- _EXERCISE DIRECTIONS_
Below are the records; copy exactly the stretch from the line containing "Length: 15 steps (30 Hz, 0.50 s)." through the line containing "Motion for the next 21", both ends included, and nothing else.

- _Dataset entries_
== Segment start ==

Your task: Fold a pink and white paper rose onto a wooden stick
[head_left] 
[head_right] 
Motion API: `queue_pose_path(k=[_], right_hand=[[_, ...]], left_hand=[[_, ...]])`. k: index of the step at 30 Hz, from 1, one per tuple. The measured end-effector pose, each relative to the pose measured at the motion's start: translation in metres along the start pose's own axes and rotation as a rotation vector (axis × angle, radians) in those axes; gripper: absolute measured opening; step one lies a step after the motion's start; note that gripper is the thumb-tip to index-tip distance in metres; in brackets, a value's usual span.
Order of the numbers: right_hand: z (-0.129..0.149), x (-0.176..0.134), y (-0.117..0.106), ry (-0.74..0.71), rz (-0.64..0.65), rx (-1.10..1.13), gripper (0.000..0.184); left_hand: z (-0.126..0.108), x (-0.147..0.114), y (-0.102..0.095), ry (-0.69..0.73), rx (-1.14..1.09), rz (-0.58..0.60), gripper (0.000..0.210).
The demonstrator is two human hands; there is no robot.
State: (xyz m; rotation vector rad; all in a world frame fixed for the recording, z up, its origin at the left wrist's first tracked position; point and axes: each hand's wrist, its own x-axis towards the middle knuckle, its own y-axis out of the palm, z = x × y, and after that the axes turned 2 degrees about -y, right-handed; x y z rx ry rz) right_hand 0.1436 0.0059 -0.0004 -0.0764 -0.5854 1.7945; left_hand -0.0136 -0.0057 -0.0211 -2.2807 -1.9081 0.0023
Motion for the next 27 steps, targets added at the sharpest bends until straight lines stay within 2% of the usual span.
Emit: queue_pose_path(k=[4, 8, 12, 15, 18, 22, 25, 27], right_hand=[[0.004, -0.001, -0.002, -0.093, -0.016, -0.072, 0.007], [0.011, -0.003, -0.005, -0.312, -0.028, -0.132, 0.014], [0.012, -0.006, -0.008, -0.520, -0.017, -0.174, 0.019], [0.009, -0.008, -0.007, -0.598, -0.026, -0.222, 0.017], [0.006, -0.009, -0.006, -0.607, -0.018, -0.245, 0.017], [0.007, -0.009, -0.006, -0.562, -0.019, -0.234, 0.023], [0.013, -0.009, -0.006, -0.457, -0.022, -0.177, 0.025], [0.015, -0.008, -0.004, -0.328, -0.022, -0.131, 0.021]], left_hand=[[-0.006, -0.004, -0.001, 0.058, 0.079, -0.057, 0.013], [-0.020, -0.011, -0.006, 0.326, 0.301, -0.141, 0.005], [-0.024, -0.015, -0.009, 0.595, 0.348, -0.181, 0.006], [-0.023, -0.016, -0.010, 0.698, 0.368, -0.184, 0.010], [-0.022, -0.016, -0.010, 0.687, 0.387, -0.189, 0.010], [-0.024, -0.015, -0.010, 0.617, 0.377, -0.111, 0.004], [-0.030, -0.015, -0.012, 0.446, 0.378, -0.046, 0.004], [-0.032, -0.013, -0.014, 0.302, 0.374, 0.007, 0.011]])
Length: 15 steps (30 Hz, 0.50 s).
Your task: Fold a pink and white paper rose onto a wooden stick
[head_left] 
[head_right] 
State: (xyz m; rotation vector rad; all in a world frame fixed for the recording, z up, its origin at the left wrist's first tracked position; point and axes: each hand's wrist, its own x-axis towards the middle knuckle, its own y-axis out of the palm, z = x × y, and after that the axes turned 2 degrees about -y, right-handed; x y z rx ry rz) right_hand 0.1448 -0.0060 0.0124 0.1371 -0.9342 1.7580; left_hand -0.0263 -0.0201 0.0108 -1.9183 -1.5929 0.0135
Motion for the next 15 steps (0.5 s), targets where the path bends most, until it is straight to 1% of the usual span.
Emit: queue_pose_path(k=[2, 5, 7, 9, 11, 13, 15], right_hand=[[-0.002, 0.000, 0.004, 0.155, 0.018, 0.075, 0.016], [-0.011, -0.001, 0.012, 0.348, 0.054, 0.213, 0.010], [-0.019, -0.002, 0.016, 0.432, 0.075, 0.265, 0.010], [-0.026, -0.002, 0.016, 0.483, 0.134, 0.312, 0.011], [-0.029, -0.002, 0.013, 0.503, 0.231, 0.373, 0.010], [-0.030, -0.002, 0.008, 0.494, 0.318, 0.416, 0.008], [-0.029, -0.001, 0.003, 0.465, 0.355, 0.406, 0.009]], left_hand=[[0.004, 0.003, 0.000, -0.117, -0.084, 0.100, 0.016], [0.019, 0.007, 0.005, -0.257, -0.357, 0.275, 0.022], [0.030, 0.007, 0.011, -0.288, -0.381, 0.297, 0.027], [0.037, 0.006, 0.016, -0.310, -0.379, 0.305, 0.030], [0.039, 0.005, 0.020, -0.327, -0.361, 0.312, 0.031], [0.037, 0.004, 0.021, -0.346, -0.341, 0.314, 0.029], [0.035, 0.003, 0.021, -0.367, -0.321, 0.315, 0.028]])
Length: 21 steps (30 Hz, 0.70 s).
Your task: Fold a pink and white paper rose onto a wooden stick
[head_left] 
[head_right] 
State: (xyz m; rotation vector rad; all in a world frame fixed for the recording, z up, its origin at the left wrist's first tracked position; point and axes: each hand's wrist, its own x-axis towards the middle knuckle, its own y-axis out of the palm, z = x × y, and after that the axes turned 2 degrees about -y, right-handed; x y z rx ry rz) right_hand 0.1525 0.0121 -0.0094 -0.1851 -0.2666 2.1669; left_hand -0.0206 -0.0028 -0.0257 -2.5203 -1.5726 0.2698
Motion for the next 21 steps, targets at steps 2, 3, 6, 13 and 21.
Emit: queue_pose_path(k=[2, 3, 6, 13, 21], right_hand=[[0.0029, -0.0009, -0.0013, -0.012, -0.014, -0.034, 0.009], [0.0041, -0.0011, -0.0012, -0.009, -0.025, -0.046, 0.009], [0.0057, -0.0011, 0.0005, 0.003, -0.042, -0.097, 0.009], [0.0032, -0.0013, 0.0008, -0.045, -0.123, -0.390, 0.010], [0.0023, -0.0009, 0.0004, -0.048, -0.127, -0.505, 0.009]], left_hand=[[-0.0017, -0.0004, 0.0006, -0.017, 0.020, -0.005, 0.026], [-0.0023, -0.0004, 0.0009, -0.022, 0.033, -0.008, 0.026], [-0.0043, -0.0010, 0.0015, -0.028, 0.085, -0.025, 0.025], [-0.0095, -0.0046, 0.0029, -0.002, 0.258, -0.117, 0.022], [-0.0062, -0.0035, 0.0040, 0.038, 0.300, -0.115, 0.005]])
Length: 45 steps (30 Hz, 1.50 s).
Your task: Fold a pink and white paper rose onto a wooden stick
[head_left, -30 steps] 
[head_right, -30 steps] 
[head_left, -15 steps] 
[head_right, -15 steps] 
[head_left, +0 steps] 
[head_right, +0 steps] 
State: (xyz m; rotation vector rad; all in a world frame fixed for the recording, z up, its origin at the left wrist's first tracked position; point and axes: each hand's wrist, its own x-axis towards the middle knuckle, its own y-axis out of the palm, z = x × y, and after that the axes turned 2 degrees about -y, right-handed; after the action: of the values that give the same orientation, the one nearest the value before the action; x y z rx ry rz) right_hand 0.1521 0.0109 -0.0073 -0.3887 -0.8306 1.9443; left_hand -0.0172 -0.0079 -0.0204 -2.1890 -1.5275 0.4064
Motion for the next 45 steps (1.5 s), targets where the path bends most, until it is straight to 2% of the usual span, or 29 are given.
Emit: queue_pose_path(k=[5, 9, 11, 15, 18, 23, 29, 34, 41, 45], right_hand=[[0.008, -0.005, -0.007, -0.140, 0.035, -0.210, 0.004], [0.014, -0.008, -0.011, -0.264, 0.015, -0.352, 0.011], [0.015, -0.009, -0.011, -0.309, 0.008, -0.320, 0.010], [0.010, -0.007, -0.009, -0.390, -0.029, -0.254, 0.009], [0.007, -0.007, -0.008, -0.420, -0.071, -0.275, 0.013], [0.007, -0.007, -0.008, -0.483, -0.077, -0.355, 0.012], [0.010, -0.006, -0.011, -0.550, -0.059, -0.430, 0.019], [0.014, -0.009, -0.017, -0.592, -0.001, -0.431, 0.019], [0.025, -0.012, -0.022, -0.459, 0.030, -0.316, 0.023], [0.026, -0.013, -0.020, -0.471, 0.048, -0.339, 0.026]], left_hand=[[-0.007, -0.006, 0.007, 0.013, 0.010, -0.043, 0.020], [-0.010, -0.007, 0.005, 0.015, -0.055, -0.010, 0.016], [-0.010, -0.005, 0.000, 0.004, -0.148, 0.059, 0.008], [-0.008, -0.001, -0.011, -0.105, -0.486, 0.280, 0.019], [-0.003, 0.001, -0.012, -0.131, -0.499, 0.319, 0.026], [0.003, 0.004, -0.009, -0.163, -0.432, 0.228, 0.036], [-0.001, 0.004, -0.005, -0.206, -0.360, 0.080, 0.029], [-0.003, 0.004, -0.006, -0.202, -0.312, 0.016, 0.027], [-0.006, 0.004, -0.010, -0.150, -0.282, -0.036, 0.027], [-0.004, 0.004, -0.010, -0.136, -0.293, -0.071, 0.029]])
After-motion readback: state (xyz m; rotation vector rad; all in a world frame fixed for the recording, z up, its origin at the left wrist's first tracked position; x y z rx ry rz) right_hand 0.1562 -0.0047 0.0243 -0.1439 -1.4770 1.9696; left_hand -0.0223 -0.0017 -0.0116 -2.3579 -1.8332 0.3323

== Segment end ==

- _THE ANSWER_
Length: 15 steps (30 Hz, 0.50 s).
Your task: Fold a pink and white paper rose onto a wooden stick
[head_left] 
[head_right] 
State: (xyz m; rotation vector rad; all in a world frame fixed for the recording, z up, its origin at the left wrist's first tracked position; point and axes: each hand's wrist, its own x-axis towards the middle knuckle, its own y-axis out of the palm, z = x × y, and after that the axes turned 2 degrees about -y, right-handed; x y z rx ry rz) right_hand 0.1448 -0.0060 0.0124 0.1371 -0.9342 1.7580; left_hand -0.0263 -0.0201 0.0108 -1.9183 -1.5929 0.0135
Motion for the next 15 steps (0.5 s), targets where the path bends most, until it is straight to 1% of the usual span.
Emit: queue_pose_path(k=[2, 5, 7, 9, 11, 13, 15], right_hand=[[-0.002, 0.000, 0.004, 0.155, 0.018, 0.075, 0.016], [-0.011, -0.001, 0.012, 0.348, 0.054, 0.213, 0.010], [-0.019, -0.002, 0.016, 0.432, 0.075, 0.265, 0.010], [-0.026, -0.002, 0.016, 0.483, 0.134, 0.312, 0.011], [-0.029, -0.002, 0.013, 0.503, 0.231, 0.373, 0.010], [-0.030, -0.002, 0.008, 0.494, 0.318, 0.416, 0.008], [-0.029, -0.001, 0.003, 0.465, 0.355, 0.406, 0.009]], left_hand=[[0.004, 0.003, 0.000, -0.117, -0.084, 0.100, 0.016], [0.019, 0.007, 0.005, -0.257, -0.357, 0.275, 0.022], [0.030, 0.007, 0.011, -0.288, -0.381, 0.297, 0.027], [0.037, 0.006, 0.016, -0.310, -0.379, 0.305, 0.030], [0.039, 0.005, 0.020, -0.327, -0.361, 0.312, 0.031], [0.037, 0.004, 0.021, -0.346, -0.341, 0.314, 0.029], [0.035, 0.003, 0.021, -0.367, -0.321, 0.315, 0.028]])
Length: 21 steps (30 Hz, 0.70 s).
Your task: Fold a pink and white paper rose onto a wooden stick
[head_left] 
[head_right] 
State: (xyz m; rotation vector rad; all in a world frame fixed for the recording, z up, its origin at the left wrist's first tracked position; point and axes: each hand's wrist, its own x-axis towards the middle knuckle, its own y-axis out of the palm, z = x × y, and after that the axes turned 2 degrees about -y, right-handed; x y z rx ry rz) right_hand 0.1525 0.0121 -0.0094 -0.1851 -0.2666 2.1669; left_hand -0.0206 -0.0028 -0.0257 -2.5203 -1.5726 0.2698
Motion for the next 21 steps, targets at steps 2, 3, 6, 13 and 21.

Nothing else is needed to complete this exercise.